Doctor Parnassus was once a monk; a monk dedicated to telling the sacred story, a story he believed brought order to the universe and sustained that universe. When a Mr. Nick silences the monks and the world does not cease to exist, Parnassus refuses to stop believing. Like Kierkegaard’s Knight of Faith, he takes a leap. Mr. Nick (like Doctor Faust’s Mephistopheles) makes a wager with Doctor Parnassus. Parnassus wins the bet and is given immortality. As you know, you should be careful for what you wish, your wish might be granted. Immortality (not surprisingly) has a down side.

Mr. Nick likes a man who will wager with him, so he and Doctor Parnassus fight an endless battle for souls. Will a soul dare to imagine, to dream, and if so, will the dream create a world of goodness, or a world of evil. Choices. Its all about freedom and choices. At one point in the film Doctor Parnassus, exhausted from the cosmic struggle, says he is tired of choosing (but he must, there is no choice but to choose).

Like Eve, Doctor Parnassus‘ daughter will be tempted (apples appear several times in the film and in one scene the daughter, Valentinia, strikes an Eve-like (nude) pose. Valentinia reaches the age when one must choose for oneself and leave the dreams of one’s parents behind. It is a difficult moment for both child and parent. Doctor Parnassus fights for the soul of his daughter, but ultimately it is she who must do the choosing. Her salvation is not his anyone’s hands but her own. Her name, reminiscent of the patron saint of romantic love (thanks to Chaucer), is no coincidence. Neither are the name(s) of her potential lovers. Both are named Anthony. One goes by Anton and the other Tony (you will remember that Mark Anthony was famous for being the lover of Cleopatra). The parent in us all aches for both Parnassus and Valintina and the choices they must make.

The connections (like the glass bead game) are seemingly endless. Mark Anthony claimed he was a descendant of the demi-god Anton, the son of Hercules. Hercules’ winged horse was Pegasus and--can you guess--Pegasus came from Mt. Parnassus.

The Corycian Cave (named for the nymph Corycia), on the slope of Mt. Parnassus, is sacred to both the muses and to the god Pan. One enters the cave to bath in the spring waters, sleep, dream, and be inspired. In modern day London, one enters “The Imaginarium” of Doctor Parnassus.
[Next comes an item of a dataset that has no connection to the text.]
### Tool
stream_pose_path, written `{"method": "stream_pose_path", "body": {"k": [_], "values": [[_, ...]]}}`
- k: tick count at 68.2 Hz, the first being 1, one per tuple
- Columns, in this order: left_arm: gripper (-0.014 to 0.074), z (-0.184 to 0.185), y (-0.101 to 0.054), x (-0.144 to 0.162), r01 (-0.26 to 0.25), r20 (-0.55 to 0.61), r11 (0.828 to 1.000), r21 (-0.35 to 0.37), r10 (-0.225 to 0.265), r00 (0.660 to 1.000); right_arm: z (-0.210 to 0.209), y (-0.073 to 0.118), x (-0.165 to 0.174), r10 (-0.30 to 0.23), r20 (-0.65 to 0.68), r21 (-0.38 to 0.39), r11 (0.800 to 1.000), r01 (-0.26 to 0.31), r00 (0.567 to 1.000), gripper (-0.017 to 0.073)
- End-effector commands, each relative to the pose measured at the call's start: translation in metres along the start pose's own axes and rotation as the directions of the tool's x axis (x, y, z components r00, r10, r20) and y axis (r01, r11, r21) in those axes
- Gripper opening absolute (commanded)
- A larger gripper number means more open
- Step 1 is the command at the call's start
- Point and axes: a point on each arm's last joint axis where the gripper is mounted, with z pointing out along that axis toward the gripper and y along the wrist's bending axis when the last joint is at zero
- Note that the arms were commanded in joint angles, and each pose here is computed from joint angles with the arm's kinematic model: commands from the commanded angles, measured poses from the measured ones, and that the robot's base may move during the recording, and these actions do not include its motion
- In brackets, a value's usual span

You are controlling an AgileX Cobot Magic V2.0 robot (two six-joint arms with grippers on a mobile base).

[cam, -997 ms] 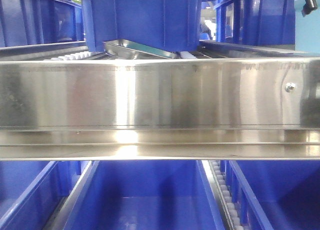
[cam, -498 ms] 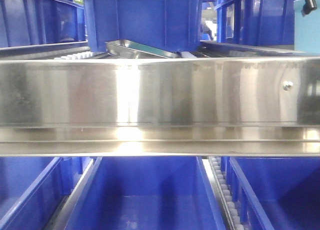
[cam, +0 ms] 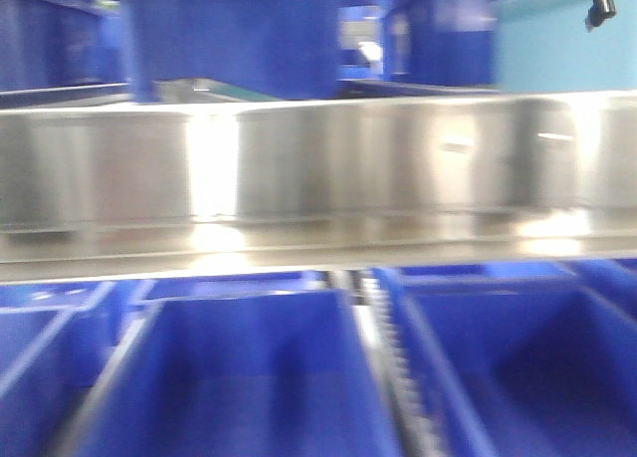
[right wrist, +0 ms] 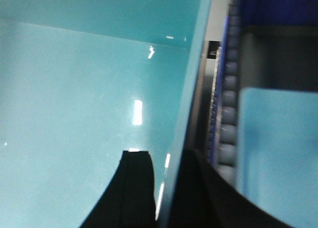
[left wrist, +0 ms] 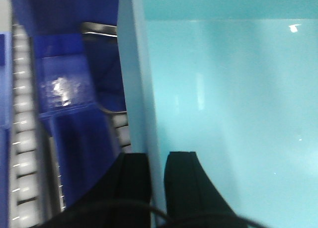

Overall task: Move two blue bins to right shelf middle
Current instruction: 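Hold the teal bin with both grippers while driving away from the shelf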

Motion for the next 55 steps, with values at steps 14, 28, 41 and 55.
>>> {"method": "stream_pose_path", "body": {"k": [14, 28, 41, 55], "values": [[-0.0111, -0.0119, -0.0067, -0.0060, 0.000, 0.074, 0.999, 0.049, -0.003, 0.997, -0.0116, 0.0013, -0.0042, -0.020, 0.056, -0.013, 1.000, 0.021, 0.998, -0.0153], [-0.0111, -0.0119, -0.0067, -0.0060, 0.000, 0.074, 0.999, 0.049, -0.003, 0.997, -0.0116, 0.0013, -0.0042, -0.020, 0.056, -0.013, 1.000, 0.021, 0.998, -0.0153], [-0.0111, -0.0119, -0.0067, -0.0060, 0.000, 0.074, 0.999, 0.049, -0.003, 0.997, -0.0116, 0.0013, -0.0042, -0.020, 0.056, -0.013, 1.000, 0.021, 0.998, -0.0153], [-0.0111, -0.0119, -0.0067, -0.0069, 0.000, 0.083, 0.999, 0.049, -0.004, 0.997, -0.0116, 0.0013, -0.0043, -0.020, 0.057, -0.013, 1.000, 0.021, 0.998, -0.0153]]}}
When you enter, how will you choose?

1 comment:

Anonymous said...

Sir, you are a fool.

Study the tribe of Dan in the Bible and connect it to Poseidon/Neptune. (You can start with Plato...) Then study Hermetic symbolism, Masonic symbolism, etc. At that point you will begin to understand this movie, which is full of EVIL satanic and Masonic symbols.

Gilliam is no doubt a Luciferian, and this movie was undoubtedly made for that audience. It's too bad that our world is full of SHEEP over whose heads all of this stuff --- which is staring them right in the face --- flies.